Comment by raincole

23 days ago

I know many people have negative opinions about this.

I'd also like to share what I saw. Since GPT-4o became a thing, everyone who submits academic papers I know in my non-english speaking country (N > 5) has been writing papers in our native language and translating them with GPT-4o exclusively. It has been the norm for quite a while. If hallucination is such a serious problem it has been so for one and half a year.

Translation is something Large Language Models are inherently pretty good at, without controversy, even though the output still should be independently verified. It's a language task and they are language models.

  • Are they good at translating scientific jargon specific to a niche within a field? I have no doubt LLMs are excellent at translating well-trodden patterns; I'm a bit suspicious otherwise..

    • In my experience of using it to translate ML work between English->Spanish|Galician, it seems to literally translate jargon too eagerly, to the point that I have to tell it to maintain specific terms in English to avoid it sounding too weird (for most modern ML jargon there really isn't a Spanish translation).

    • It seems to me that jargon would tend to be defined in one language and minimally adapted in other languages. So I’d not sure that would be much of a concern.

      1 reply →

I've heard that now that AI conferences are starting to check for hallucinated references, rejection rates are going up significantly. See also the Neurips hallucinated references kerfuffle [1]

[1]: https://statmodeling.stat.columbia.edu/2026/01/26/machine-le...

  • Honestly, hallucinated references should simply get the submitter banned from ever applying again. Anyone submitting papers or anything with hallucinated references shall be publicly shamed. The problem isn't only the LLMs hallucinating, it's lazy and immoral humans who don't bother to check the output either, wasting everyone's time and corroding public trust in science and research.

    • I fully agree. Not reading your own references should be grounds for banning, but that's impossible to check. Hallucinated references cannot be read, so by definition,they should get people banned.

      1 reply →

  • Yeah that's not going to work for long. You can draw a line in 2023, and say "Every paper before this isn't AI". But in the future, you're going to have AI generated papers citing other AI slop papers that slipped through the cracks, because of the cost of doing reseach vs the cost of generating AI slop, the AI slop papers will start to outcompete the real research papers.

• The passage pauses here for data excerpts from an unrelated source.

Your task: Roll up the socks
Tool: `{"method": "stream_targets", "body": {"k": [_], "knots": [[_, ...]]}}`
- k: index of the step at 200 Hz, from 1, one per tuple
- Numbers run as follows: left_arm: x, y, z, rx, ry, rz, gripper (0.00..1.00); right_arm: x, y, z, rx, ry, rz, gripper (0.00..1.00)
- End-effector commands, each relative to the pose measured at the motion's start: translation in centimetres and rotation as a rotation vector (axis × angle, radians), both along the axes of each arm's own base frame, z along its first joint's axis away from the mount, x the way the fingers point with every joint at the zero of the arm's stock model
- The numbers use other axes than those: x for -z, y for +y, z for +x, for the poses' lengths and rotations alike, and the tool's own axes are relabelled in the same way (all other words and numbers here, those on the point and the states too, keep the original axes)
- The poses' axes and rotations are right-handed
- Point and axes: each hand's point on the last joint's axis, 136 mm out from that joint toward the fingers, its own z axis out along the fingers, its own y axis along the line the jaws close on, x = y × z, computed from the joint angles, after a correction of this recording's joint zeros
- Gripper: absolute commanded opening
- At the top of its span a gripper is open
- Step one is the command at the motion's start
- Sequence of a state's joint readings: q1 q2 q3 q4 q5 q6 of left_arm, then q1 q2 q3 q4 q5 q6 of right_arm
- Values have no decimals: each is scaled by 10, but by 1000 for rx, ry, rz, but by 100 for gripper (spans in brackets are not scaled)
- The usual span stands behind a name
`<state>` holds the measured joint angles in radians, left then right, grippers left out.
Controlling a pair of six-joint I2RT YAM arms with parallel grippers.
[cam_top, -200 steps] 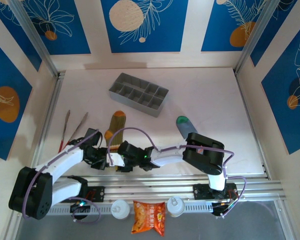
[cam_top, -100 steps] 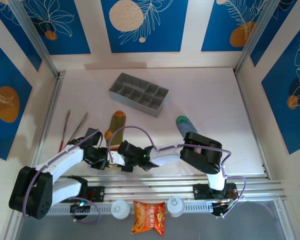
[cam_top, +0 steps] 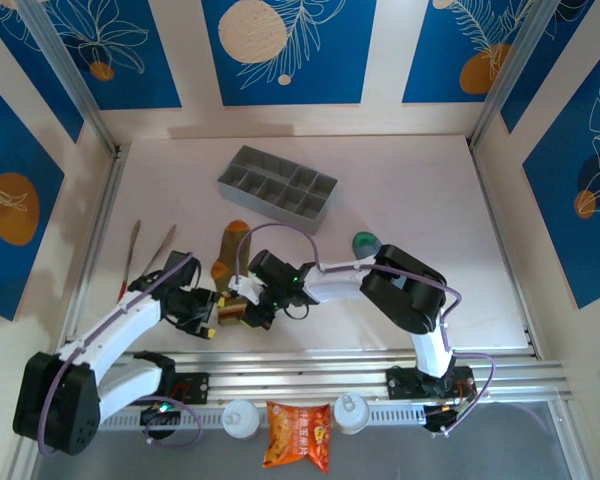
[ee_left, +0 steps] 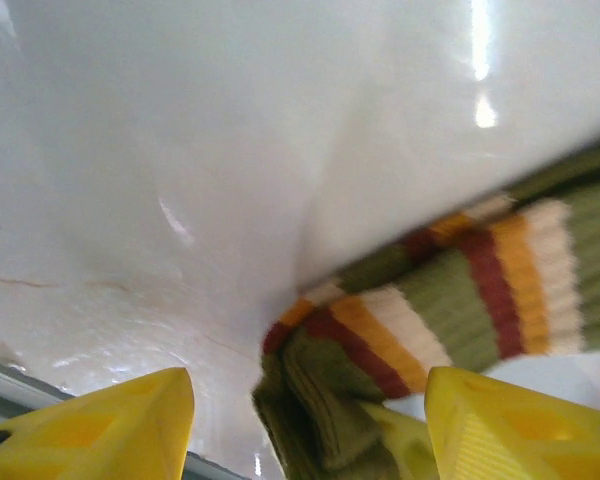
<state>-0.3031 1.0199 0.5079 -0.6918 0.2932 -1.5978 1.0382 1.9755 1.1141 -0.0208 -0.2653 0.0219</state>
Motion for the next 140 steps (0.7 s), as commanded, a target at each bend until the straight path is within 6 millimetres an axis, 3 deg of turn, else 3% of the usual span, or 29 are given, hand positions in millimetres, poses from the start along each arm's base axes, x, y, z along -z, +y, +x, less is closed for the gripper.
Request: {"method": "stream_targets", "body": {"k": [1, 29, 61, 100, 140], "knots": [[-13, 14, -9, -30, 9, 56, 62, 8, -8, -15, 33, 257, -54, 0], [-25, 3, -10, 3, -37, -15, 57, 10, -7, -12, 49, 324, -89, 0], [-29, -13, -11, -8, -72, -103, 43, 18, -4, -11, 68, 376, -145, 0], [-19, -22, 5, -60, -115, -150, 33, 22, -2, -6, 99, 400, -155, 0], [-4, -22, 7, -60, -80, -135, 30, 21, 0, -3, 113, 439, -153, 0]]}}
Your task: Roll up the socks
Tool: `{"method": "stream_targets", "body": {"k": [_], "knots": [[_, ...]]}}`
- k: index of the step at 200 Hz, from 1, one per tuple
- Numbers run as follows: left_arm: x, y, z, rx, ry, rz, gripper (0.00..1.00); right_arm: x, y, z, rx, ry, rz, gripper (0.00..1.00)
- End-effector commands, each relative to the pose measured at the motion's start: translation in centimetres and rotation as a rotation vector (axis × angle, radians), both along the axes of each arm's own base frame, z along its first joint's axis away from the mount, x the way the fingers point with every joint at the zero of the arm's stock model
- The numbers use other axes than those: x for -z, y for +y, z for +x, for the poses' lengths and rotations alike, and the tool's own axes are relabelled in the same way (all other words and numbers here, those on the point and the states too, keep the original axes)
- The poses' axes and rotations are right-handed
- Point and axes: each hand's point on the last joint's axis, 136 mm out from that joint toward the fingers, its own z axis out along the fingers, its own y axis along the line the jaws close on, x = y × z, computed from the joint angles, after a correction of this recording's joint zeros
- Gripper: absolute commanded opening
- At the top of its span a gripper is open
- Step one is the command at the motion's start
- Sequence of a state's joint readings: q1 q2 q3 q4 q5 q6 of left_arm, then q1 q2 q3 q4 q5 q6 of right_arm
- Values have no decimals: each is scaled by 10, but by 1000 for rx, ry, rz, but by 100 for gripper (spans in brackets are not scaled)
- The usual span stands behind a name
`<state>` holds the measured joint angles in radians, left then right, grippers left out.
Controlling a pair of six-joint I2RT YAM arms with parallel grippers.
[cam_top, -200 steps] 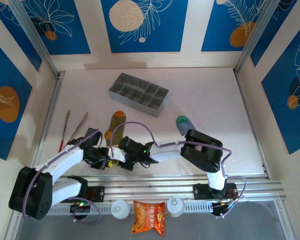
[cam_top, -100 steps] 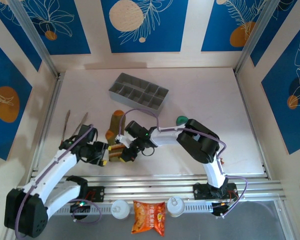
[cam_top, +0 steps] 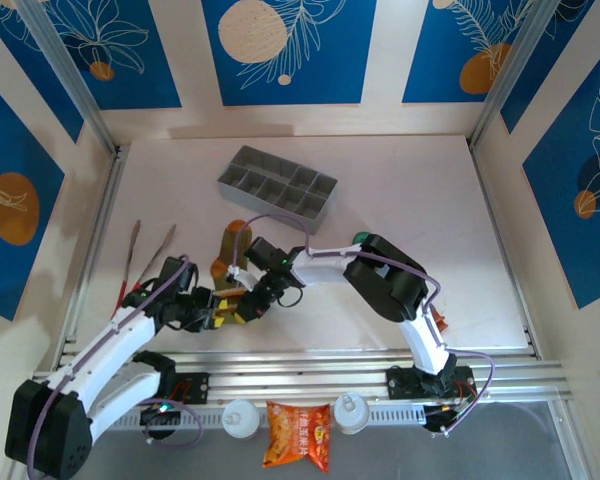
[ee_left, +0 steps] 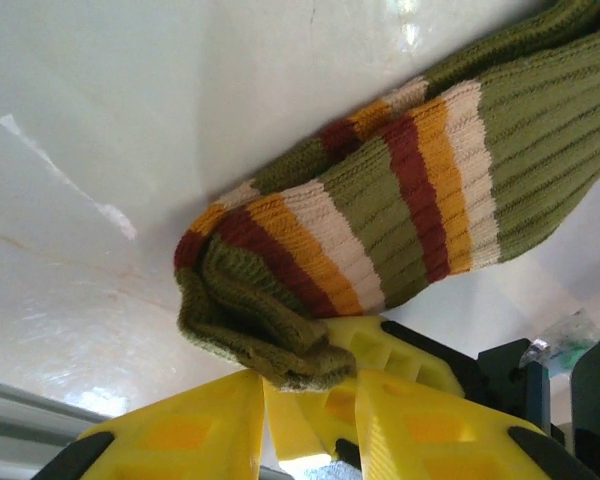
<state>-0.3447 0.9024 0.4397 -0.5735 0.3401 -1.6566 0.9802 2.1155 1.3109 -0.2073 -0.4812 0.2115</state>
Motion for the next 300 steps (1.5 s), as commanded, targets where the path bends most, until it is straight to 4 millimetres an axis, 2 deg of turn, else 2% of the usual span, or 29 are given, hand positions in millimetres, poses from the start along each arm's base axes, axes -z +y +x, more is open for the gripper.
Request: {"method": "stream_targets", "body": {"k": [1, 23, 78, 109, 152, 189, 202, 228, 249, 267, 300], "knots": [[7, -4, 2, -63, 41, -32, 30, 20, -12, -7, 20, 91, -91, 0], [15, -3, 8, -78, 38, -18, 28, 19, -11, -5, 24, 95, -89, 0], [46, 9, 9, -62, 116, 100, 22, 22, -13, -3, 7, 74, -103, 0], [61, 21, -12, -18, 255, 196, 13, 21, -16, -1, -12, 30, -109, 13], [70, 25, -27, 5, 339, 227, 11, 6, -17, 4, -52, -91, -81, 35], [67, 27, -26, 15, 345, 244, 10, -21, -27, 17, -61, -350, -2, 44], [68, 27, -26, 22, 349, 245, 10, -30, -33, 22, -61, -500, 36, 47], [67, 26, -25, 33, 357, 248, 10, -33, -40, 14, -172, -861, 67, 50], [66, 27, -24, 41, 361, 256, 10, -35, -34, 11, -266, -1093, 35, 52], [66, 26, -24, 49, 369, 257, 10, -40, -22, 8, -348, -1247, 32, 52], [65, 27, -23, 64, 385, 265, 10, -43, 0, -4, -481, -1397, 51, 50]]}}
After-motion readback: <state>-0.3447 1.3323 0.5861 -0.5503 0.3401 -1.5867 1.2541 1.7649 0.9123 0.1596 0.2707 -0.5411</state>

    • How is this different from flat earth / creationist papers citing other flat earth / creationist papers ?

    • >the cost of doing reseach vs the cost of generating

      >slop papers will start to outcompete the real research papers.

      This started to rear its ugly head when electric typewriters got more affordable.

      Sometimes all it takes is faster horses and you're off to the races :\

It's quite a safe case if you maintain provenance because there is a ground truth to compare to, namely the untranslated paper.